# TASK INSTRUCTIONS
Copy out exactly the lines from the first line of the material below through the line containing "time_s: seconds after", and nothing beyond them.
--- START ---
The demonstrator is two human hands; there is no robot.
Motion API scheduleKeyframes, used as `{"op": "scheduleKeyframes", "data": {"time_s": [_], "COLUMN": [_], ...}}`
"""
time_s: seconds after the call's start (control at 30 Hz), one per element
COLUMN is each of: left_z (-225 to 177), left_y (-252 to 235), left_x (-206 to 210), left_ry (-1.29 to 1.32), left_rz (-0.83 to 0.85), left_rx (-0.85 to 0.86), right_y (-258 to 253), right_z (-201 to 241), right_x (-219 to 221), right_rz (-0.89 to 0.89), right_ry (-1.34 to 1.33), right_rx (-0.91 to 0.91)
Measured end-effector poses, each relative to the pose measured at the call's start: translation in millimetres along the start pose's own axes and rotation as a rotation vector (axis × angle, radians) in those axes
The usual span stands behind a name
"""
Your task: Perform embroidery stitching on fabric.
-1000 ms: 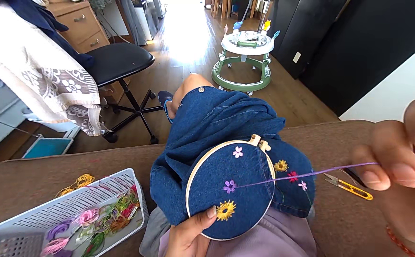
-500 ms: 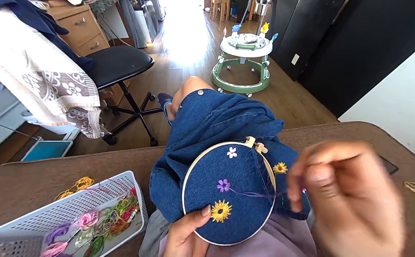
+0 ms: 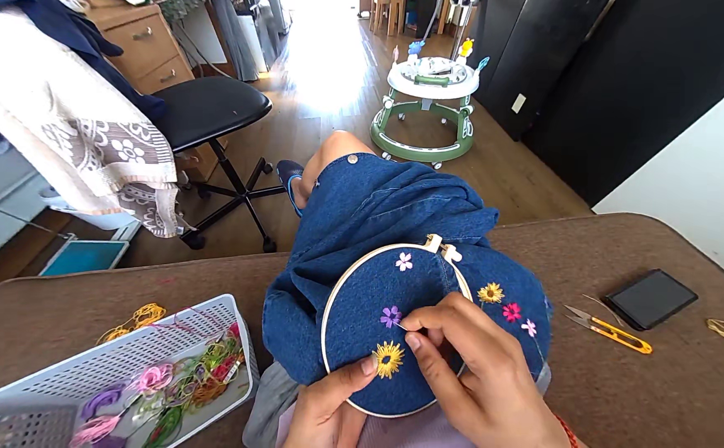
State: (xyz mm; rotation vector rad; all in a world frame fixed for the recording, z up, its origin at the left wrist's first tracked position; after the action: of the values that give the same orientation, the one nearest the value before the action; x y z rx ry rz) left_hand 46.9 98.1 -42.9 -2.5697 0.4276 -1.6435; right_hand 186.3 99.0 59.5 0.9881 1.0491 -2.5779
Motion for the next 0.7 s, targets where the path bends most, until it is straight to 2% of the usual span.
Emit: {"op": "scheduleKeyframes", "data": {"time_s": [0.33, 0.7], "left_z": [-6.4, -11.3], "left_y": [4.7, 6.7], "left_x": [-1.0, 3.2], "left_ry": [-0.137, -0.28], "left_rz": [-0.092, -0.078], "left_rx": [0.083, 0.122], "right_y": [0.6, 2.0], "right_z": [-2.2, -4.9], "right_x": [0.9, -0.7], "right_rz": [0.012, 0.052], "right_ry": [-0.042, -0.151], "right_rx": [0.025, 0.051]}}
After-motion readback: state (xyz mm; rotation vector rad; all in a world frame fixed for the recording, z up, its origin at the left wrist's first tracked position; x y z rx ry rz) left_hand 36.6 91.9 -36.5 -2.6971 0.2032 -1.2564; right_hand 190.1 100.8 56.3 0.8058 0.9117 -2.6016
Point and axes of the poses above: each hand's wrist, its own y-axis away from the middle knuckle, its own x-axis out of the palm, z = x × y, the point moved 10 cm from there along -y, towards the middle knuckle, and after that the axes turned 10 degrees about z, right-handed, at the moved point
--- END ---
# ANSWER BELOW
The demonstrator is two human hands; there is no robot.
Motion API scheduleKeyframes, used as `{"op": "scheduleKeyframes", "data": {"time_s": [_], "COLUMN": [_], ...}}`
"""
time_s: seconds after the call's start (control at 30 Hz), one per element

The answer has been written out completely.